The change would not come into effect until August, ensuring voters will not feel the pinch before the presidential election in April and May, but the move – resisted by some senior members of Sarkozy’s UMP (Union for a Popular Movement) party – is being seen as a sign of how the incumbent is positioning himself for the spring election.
With polls showing a gap of up to 20 points between Sarkozy and his socialist rival François Hollande in a hypothetical second-round play-off, the Élysée Palace badly needs to restore Sarkozy’s reputation for economic competence. Unemployment is in double figures and the government yesterday cut its 2012 growth forecast from 1 per cent to 0.5 per cent. The economic gloom has lifted Hollande’s ratings, with a poll last weekend indicating voters felt he was more likely to fight unemployment and reduce the public deficit.
Although Sarkozy didn’t mention Hollande by name, the one-hour interview sounded like a direct response to the socialist’s manifesto.
Defying resistance from the country’s banking lobby, the president said France would unilaterally introduce a 0.1 per cent tax on financial transactions in October, albeit more limited than the one he championed as G20 president last year. Among other announcements was a plan to relax labour laws to allow companies and employees negotiate working weeks beyond 35 hours and the easing of building regulations to spur construction and bring down rents.
But the biggest talking point was the decision to announce a rise in VAT just three months before the election. "Sarkozy's shock reforms", read the headline in the right-wing daily Le Figaro,saluting the president's courage.
The Catholic daily La Croixsuggested they were the type of measures normally announced by an incoming leader hoping to benefit from the so-called "honeymoon period".

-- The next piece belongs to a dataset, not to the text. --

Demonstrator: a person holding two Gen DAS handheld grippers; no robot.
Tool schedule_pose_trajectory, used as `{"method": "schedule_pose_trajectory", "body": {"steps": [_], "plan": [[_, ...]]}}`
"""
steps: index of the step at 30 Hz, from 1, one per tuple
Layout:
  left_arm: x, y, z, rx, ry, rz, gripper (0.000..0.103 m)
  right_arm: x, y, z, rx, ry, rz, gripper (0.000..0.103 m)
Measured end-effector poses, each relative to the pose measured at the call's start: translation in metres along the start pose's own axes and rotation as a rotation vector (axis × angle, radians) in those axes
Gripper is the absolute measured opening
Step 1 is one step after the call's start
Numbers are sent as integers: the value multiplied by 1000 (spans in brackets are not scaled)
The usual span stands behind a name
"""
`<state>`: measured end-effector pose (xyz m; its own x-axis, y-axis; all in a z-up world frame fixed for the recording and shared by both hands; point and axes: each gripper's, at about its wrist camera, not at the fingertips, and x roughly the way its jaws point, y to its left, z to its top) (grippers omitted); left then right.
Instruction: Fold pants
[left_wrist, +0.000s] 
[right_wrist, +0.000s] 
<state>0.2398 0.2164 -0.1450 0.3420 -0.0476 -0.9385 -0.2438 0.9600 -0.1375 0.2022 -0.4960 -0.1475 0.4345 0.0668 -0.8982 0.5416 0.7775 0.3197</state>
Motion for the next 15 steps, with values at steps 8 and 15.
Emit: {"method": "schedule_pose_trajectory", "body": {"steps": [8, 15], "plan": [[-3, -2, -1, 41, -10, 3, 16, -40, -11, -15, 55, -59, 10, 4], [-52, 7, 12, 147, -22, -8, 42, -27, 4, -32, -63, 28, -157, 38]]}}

On the left, however, the plans were roundly dismissed. Hollande denounced the VAT rise as "ill-timed, unjust, unjustified and improvised" and vowed to ask parliament to reverse it if elected in May. "A lost president", said Libération,which lamented the president's "hopeless" performance.
Opponents pointed out that Sarkozy had rejected the idea of a VAT rise as recently as last October, saying it would raise households’ costs and push down consumption.
“Why change policy 80 days before an election? He started off by helping the most privileged [with tax breaks] and is ending by making the working and middle classes pay,” said Socialist Party leader Martine Aubry.
Sarkozy’s supporters say he believes the reforms will show that, unlike Hollande, he is courageous enough to take unpopular decisions. With the euro zone debt crisis appearing to ease – “Europe is no longer at the edge of the cliff,” Sarkozy said – and France having already lost its triple-A credit rating, the UMP’s rhetoric has shifted and now portrays Sarkozy as the man with the courage to kick-start the recovery.
Speaking to reporters yesterday, prime minister François Fillon cited Sarkozy’s “audacious and fair policies, transcending the election calendar” as proof of “his determination to act in the service of the French”.
A question Sarkozy declined to answer during his TV appearance, however, was whether he was now officially a candidate for the presidency. He still refuses to speak publicly about the election, or even to mention Hollande by name. “I have a rendezvous with the French people. I won’t shy away from my declaration,” Sarkozy said. “It’ll be soon.”